Occasionally, there are abnormal side effects, which are not characteristic of the drugs of this group. However, when taking a large dose that drug addicts practice, they are quite possible:

  • Unmotivated aggression;
  • Convulsions;
  • Impulsive behavior.
Most often, a bad outcome occurs in drug addicts, already suffering from various disorders of the psyche and personality disorders. In most cases, this is observed with polydrug use.

Even taking in a therapeutic dosage, but organized long-term, can provoke the development of dependence on benzodiazepines. It is proved that these drugs provoke both mental and physical dependence, but in a relatively low degree (in barbiturates, opiates it is much higher). The dependence is easily provable, since after the withdrawal of the medicine, a number of symptoms arise from the side of the body and internal organs, and also from the side of the psyche.

When taking benzodiazepines in a standard dosage, the dependence develops, on average, in 4-6 months, even when it comes to preparations of weak action. But very few people become really dependent if they did not initially have the goal of using the drug to get a drug effect.

But drug users who use large doses, and especially those who previously had experience using other psychoactive substances, densely sit down on bendodiazepines for 2-3 months. According to statistics, up to 50% of addicts undergoing therapy have a parallel dependence on this group of drugs.

Poisoning and overdose
Benzodiazepines may lead to overdose, but, used as a mono drug, rarely cause a fatal outcome (no more than 3% of cases of acute poisoning). But simultaneous reception of alcohol or opiates this probability is seriously increased, and this combination is very dangerous for life. Also, a high predilection for benzydiazepines in people who use cocaine, and such a combination is also considered risky.

Symptoms of an overdose of benzydiazepines may be:

  • Dilation of pupils
  • Weakness of the pulse or, conversely, a more frequent pulse
  • Bradycardia
  • Profuse sweat
  • Nystagmus
  • Skin stickiness
  • Superficial, mild breathing
  • Confusion
  • Sometimes - a coma
  • Asystole
Dangerous is also a complete abrupt discontinuation of the drug, so even addicts reduce it gradually, so as not to cause serious consequences for the cardiovascular system.

In acute poisoning as an antidote, flumazenil is used, which inhibits the work of drugs in this group and reduces the risk of serious complications. But drug addicts with a long history of taking this medication is contraindicated because of the danger of even more unpleasant side effects.

The withdrawal syndrome in benzodiazepines may include such symptoms:

  • Sleep and appetite disorders;
  • Hyperhidrosis;
  • Dizziness;
  • Pain in the digestive tract;
  • Panic, fears;
  • Anxiety;
  • Headache;
  • Arrhythmias;
  • Convulsions.
The withdrawal syndrome lasts 1-2 days, but sometimes - up to 5-7 days or more (with a long service record). As for how to treat addiction and withdrawal symptoms, the basis of therapy is a gradual withdrawal of the medicine, as well as necessarily holding a psychotherapy. Outpatient treatment is possible only with mono drug addiction.

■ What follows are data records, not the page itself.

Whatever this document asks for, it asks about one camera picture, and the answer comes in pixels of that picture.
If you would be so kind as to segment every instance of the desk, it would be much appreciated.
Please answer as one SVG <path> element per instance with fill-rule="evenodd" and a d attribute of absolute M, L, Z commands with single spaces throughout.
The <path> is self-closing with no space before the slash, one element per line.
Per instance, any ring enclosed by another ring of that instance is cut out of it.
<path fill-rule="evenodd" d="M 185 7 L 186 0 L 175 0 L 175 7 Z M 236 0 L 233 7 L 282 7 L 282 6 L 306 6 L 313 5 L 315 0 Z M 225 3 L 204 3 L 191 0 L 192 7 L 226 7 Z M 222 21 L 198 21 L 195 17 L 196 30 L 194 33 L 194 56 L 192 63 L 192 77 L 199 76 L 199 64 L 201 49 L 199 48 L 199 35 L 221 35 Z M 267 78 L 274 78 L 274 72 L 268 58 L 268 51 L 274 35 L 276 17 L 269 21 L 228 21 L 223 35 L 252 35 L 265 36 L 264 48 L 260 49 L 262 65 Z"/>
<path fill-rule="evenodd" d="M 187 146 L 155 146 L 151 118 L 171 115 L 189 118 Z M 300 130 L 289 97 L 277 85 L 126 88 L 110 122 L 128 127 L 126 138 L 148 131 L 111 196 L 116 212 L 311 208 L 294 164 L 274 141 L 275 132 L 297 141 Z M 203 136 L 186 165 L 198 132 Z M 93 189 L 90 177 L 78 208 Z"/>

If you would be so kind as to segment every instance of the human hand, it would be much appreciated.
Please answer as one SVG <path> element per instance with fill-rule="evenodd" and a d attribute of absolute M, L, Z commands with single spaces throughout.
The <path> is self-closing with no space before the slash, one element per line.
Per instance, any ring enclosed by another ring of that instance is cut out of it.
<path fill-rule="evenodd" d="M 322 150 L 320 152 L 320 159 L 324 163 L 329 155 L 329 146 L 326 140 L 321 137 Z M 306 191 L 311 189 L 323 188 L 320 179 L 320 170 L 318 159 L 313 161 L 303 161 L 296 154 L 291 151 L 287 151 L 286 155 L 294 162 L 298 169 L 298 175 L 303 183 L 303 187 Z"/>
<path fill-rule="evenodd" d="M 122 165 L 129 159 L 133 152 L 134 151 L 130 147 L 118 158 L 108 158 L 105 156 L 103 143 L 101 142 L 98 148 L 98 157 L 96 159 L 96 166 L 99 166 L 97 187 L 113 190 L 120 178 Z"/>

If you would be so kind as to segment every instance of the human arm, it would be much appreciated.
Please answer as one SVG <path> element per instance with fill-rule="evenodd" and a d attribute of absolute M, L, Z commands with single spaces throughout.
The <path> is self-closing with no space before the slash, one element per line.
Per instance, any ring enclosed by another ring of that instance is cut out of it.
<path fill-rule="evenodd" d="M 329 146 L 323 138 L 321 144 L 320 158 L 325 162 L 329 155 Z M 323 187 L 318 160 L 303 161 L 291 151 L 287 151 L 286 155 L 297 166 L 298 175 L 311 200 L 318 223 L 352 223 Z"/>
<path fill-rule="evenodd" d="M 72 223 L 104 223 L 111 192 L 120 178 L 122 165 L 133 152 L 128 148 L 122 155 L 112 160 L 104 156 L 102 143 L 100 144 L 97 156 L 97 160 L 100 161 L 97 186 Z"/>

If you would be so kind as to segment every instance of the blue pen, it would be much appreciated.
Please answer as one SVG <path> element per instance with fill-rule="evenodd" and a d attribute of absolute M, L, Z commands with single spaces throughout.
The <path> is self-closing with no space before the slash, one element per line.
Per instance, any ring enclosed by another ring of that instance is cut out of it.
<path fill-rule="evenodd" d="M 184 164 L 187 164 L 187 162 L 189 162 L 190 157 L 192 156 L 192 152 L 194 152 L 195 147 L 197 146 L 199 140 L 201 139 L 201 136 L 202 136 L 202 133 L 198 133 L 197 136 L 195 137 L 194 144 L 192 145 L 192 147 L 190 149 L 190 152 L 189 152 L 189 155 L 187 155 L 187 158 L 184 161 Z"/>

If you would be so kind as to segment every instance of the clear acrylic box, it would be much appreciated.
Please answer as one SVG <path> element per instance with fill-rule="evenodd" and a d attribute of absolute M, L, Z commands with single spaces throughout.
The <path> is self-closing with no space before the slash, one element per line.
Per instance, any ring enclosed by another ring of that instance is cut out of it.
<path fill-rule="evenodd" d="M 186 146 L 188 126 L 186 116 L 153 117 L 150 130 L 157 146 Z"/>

With the simultaneous abuse of more serious drugs, people are placed in a specialized clinic or dispensary, and then - for a prolonged (3-6 months or more) rehabilitation.


Diabetic Nephropathy

21 Aug 2018

Diabetic nephropathy is a specific kidney damage in diabetes mellitus, accompanied by the formation of nodular or diffuse glomerulosclerosis, the terminal stage of which is characterized by the development of chronic renal failure.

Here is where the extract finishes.